__Exercise aim__
Look below for the line that contains "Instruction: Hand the" and the line that contains "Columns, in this", then restate both of them and every line in between, exactly. No picture goes in the copy.

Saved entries
○ ○ ○ ○
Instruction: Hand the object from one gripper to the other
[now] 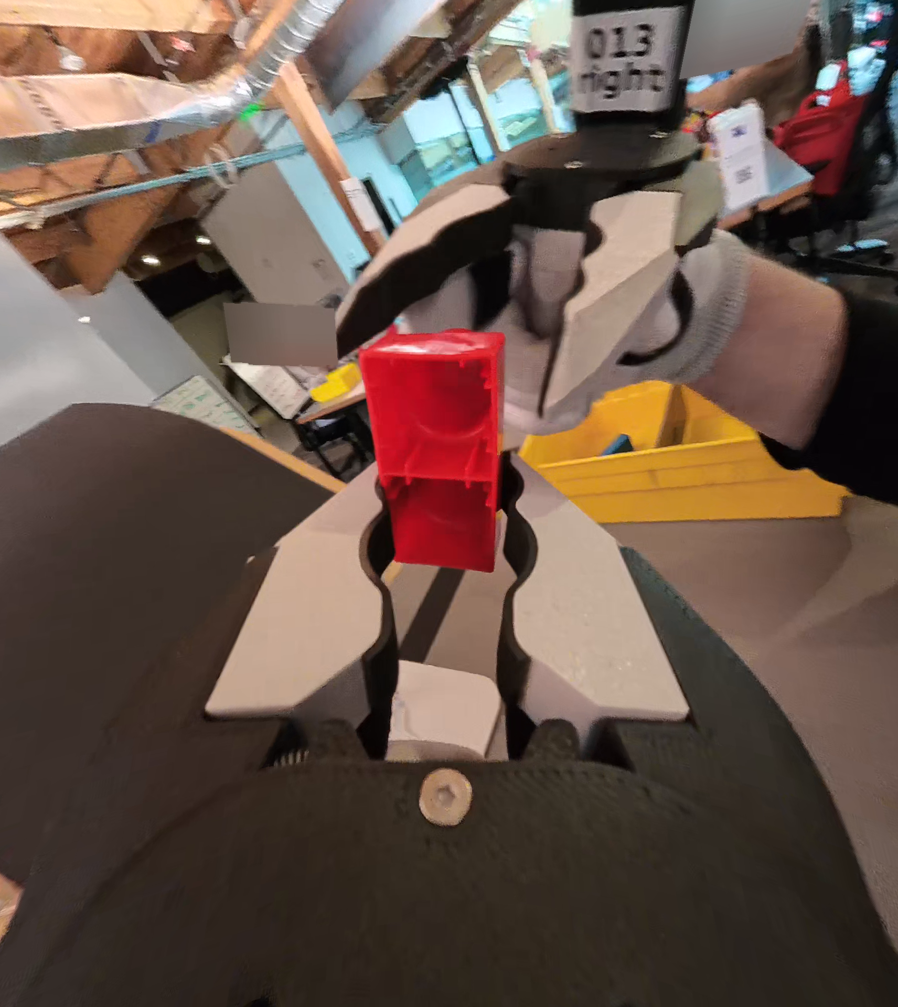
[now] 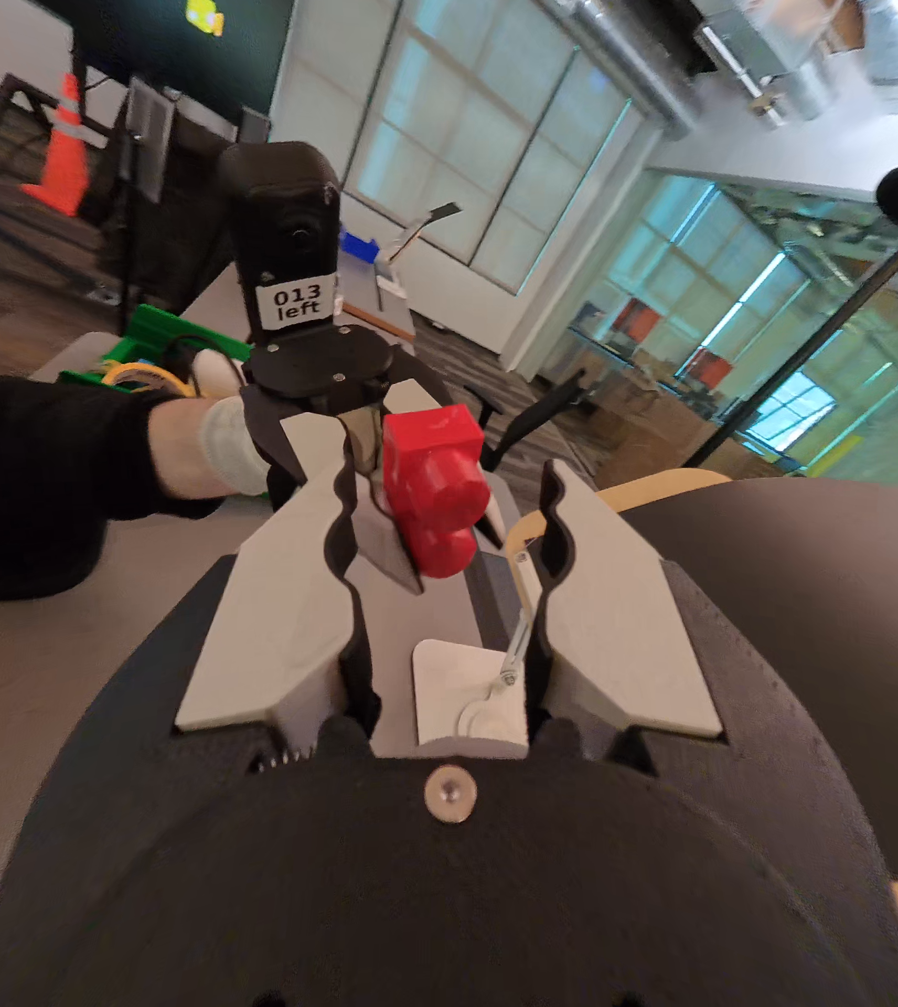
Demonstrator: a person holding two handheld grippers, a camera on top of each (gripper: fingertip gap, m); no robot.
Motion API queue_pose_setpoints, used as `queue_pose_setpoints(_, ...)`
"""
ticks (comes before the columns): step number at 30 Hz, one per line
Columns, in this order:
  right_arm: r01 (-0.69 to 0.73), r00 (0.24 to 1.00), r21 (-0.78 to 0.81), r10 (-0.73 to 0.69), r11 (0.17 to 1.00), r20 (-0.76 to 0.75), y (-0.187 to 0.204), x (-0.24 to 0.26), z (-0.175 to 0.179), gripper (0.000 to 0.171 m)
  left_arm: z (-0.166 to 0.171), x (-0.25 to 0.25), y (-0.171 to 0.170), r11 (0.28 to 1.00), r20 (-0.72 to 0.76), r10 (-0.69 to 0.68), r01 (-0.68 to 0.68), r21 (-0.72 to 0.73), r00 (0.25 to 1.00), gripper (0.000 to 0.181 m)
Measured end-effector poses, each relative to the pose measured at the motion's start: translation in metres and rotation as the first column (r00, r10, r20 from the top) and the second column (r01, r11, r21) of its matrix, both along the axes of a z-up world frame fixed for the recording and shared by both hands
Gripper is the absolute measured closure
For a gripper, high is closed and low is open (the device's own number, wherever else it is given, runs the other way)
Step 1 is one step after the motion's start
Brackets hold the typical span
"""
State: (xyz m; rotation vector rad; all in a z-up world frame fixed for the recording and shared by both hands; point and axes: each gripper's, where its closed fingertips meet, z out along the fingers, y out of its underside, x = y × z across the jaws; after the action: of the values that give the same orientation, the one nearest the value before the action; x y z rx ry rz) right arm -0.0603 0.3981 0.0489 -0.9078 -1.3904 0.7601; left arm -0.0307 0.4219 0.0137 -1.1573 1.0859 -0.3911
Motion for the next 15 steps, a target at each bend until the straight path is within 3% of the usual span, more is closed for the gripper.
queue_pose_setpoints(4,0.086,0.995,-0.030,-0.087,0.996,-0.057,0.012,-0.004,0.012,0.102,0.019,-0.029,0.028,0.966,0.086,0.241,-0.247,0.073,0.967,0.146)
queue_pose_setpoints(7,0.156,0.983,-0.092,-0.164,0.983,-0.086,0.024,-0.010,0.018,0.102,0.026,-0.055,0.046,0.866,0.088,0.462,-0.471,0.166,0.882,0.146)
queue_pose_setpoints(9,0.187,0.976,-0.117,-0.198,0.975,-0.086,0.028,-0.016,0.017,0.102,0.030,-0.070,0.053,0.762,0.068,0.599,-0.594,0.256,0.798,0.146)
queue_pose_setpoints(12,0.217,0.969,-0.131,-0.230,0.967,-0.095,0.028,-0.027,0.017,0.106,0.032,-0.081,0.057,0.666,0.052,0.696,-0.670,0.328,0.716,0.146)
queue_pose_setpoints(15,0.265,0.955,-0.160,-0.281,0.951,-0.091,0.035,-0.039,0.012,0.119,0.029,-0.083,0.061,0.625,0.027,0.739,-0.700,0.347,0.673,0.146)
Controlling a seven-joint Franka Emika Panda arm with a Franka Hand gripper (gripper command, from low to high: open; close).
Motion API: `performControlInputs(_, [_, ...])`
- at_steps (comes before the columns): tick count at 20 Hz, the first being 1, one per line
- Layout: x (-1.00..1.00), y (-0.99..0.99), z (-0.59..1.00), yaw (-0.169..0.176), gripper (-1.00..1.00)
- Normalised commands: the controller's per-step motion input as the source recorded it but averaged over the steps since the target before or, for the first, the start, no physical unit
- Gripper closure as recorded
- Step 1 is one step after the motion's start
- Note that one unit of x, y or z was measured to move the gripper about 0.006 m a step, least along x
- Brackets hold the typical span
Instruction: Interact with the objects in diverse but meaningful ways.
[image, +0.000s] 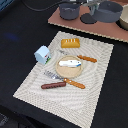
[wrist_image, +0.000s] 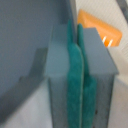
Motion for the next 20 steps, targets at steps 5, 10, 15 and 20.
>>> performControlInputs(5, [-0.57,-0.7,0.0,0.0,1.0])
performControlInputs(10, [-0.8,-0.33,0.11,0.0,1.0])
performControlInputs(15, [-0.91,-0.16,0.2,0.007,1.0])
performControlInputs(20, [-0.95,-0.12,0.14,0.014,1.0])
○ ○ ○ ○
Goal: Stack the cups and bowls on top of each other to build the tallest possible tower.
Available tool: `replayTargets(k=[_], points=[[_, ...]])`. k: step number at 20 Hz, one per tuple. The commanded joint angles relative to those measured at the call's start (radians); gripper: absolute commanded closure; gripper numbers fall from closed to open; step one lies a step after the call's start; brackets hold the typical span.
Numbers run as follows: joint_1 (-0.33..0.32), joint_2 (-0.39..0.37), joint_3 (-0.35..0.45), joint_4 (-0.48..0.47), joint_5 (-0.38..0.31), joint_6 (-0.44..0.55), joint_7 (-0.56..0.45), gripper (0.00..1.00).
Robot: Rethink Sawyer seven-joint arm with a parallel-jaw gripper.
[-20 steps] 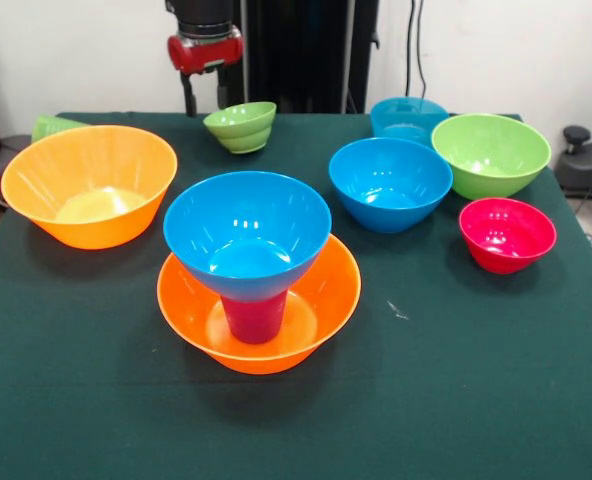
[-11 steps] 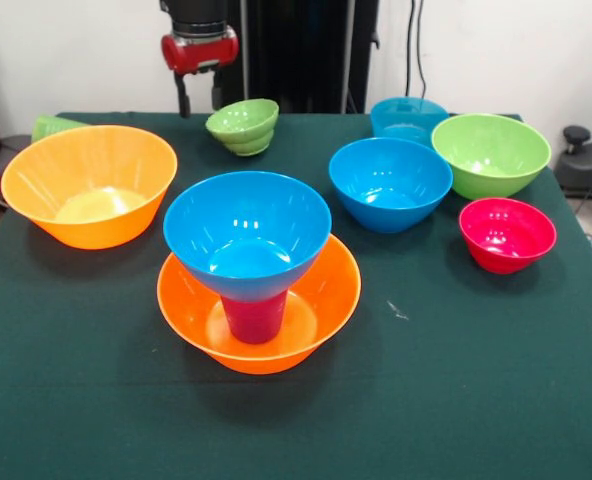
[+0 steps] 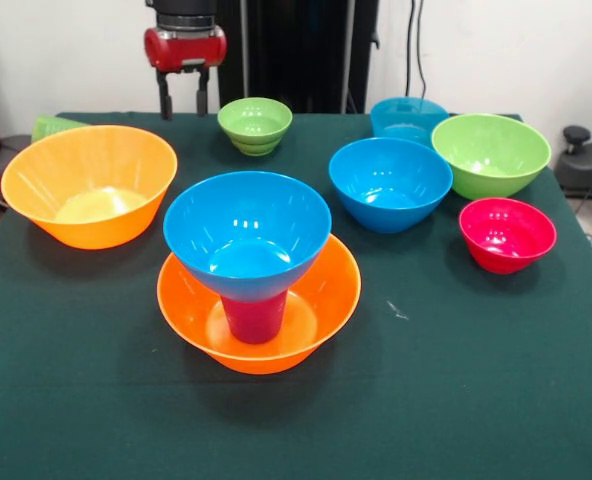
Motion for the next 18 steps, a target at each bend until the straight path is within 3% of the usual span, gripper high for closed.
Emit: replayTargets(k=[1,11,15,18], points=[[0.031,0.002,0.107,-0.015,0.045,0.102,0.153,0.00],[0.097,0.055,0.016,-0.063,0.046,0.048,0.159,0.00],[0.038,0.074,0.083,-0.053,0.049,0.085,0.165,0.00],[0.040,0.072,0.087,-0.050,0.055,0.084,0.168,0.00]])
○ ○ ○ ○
__Answer space__
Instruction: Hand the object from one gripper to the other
[now] 
[now] 
Demonstrator: a person holding two handheld grippers, a camera on top of each (gripper: fingertip gap, m); no robot.
Motion API queue_pose_setpoints, used as `queue_pose_setpoints(_, ...)`
"""
ticks (comes before the columns): step number at 30 Hz, one per line
Columns, in this order:

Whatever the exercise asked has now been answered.